◆ PROBLEM DETAILS
Give the lines again exactly as they appear, beginning at the one with "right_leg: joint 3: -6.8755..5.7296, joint" and ending at the last line of the records.

** DATA SHOWN follows **

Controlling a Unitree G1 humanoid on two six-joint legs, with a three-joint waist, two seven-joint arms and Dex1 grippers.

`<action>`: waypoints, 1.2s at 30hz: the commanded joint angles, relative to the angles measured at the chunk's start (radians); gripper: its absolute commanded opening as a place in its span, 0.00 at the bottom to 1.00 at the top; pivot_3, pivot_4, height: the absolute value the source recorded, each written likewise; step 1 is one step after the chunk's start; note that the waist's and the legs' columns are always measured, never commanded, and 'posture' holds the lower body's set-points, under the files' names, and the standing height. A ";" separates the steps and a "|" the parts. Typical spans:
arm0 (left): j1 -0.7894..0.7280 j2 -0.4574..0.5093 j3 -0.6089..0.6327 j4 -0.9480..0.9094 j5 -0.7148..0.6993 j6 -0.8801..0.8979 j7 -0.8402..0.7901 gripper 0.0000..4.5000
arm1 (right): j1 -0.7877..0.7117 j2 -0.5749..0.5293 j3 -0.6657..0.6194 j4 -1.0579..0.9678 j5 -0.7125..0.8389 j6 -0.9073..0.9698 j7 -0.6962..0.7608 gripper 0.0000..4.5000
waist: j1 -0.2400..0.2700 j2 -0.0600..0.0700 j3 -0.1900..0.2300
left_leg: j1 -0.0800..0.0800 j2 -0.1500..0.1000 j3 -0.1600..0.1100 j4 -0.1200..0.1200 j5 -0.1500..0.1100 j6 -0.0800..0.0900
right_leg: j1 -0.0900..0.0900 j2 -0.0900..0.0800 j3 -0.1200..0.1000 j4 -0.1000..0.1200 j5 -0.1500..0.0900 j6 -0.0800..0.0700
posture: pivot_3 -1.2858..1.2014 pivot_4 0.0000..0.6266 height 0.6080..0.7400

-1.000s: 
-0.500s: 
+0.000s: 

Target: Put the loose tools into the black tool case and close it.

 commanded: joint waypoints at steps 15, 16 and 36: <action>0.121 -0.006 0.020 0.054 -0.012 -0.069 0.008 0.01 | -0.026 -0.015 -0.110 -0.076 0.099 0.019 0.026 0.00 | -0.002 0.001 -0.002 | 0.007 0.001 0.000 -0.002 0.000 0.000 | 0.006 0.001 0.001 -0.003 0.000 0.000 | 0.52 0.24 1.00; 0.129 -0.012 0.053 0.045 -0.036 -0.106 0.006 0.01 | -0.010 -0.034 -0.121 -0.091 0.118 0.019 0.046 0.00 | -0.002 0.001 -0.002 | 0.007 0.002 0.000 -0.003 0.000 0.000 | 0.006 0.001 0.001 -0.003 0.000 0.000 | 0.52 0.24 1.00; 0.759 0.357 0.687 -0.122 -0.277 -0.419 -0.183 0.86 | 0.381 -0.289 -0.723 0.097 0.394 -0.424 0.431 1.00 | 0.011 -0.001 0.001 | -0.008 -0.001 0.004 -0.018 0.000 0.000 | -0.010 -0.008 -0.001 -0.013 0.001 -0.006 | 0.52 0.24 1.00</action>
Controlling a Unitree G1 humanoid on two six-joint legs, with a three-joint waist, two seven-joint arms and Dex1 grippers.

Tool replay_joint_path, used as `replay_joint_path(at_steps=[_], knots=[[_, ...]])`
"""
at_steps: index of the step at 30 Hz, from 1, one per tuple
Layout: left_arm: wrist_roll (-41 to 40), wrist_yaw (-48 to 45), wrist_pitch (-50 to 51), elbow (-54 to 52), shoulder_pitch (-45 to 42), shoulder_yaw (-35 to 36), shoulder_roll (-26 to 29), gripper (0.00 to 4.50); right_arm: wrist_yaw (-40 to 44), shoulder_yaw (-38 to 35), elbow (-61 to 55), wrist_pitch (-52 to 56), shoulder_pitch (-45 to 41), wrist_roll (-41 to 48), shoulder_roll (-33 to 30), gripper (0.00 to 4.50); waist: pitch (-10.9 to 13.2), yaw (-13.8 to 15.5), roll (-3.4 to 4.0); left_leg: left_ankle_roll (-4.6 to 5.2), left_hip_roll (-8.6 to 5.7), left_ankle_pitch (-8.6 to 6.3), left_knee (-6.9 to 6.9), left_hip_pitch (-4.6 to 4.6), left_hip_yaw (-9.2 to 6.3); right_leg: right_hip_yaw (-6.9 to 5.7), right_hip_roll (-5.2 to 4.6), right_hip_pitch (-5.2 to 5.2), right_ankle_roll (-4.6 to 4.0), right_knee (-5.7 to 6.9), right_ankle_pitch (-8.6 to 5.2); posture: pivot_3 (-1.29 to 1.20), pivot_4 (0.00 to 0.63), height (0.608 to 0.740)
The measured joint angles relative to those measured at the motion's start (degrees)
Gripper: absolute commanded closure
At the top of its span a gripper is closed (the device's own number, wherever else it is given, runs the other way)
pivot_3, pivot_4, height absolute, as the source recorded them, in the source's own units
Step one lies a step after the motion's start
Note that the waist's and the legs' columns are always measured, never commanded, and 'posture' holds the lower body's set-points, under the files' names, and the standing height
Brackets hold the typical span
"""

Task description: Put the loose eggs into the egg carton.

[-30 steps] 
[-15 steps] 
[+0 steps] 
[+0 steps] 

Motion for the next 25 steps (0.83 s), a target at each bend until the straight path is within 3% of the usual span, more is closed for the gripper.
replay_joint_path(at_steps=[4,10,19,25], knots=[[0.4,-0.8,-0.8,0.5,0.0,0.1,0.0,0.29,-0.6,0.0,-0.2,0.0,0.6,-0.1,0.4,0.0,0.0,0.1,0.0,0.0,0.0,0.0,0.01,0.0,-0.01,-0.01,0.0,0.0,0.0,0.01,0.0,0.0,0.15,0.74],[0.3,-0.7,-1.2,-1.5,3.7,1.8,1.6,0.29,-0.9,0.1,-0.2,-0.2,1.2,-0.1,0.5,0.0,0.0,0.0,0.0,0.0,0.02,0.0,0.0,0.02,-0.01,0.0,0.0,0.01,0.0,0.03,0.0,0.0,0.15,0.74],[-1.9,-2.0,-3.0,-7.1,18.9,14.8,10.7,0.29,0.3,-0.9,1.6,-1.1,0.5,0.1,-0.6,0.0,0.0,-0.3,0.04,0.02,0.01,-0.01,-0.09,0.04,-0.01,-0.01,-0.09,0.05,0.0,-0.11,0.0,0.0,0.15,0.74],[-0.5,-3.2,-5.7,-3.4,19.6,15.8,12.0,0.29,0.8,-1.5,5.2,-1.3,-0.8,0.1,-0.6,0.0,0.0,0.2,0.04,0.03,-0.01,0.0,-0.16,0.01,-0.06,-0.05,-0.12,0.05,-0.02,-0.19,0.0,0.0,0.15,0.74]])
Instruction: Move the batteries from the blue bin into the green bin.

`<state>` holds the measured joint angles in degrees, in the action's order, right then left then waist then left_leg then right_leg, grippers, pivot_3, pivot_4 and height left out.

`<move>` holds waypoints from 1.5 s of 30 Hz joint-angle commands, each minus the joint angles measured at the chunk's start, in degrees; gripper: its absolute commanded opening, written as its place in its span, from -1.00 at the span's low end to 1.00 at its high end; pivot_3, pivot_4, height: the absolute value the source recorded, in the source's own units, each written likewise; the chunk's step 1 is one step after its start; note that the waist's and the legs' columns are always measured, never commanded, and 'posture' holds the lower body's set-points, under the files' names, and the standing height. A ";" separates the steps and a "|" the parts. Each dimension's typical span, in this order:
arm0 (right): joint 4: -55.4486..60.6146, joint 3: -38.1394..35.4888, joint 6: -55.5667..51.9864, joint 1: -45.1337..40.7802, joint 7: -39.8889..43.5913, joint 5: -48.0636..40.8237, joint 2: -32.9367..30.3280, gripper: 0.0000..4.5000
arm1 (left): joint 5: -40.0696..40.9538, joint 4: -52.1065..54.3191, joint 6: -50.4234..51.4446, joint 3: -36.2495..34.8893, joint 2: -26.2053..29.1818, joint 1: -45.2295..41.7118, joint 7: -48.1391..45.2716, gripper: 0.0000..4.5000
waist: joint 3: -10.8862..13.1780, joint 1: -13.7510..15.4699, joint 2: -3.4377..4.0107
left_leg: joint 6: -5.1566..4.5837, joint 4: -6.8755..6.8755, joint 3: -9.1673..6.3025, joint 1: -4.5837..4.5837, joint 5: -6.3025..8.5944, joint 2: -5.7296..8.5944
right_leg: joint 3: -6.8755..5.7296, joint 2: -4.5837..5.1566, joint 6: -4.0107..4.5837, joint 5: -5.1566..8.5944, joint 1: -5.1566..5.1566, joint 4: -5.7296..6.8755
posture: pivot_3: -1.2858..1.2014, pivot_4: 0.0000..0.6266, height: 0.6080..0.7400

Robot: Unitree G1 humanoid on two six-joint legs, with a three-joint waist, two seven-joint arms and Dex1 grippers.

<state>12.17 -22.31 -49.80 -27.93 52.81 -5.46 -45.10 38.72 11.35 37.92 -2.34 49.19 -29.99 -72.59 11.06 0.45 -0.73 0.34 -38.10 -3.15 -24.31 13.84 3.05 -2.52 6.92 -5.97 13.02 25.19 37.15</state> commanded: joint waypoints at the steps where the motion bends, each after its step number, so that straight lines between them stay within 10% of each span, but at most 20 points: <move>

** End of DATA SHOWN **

◆ EXERCISE RESULT
right_leg: joint 3: -6.8755..5.7296, joint 2: -4.5837..5.1566, joint 6: -4.0107..4.5837, joint 5: -5.1566..8.5944, joint 1: -5.1566..5.1566, joint 4: -5.7296..6.8755
posture: pivot_3: -1.2858..1.2014, pivot_4: 0.0000..0.6266, height: 0.6080..0.7400

Robot: Unitree G1 humanoid on two six-joint legs, with a three-joint waist, two seven-joint arms and Dex1 grippers.

<state>12.17 -22.31 -49.80 -27.93 52.81 -5.46 -45.10 38.72 11.35 37.92 -2.34 49.19 -29.99 -72.59 11.06 0.45 -0.73 0.34 -38.10 -3.15 -24.31 13.84 3.05 -2.52 6.92 -5.97 13.02 25.19 37.15</state> commanded: joint waypoints at the steps where the motion bends, each after its step number, so that straight lines between them stay within 10% of each span, but at most 20 points: <move>

This completes the response to the exercise.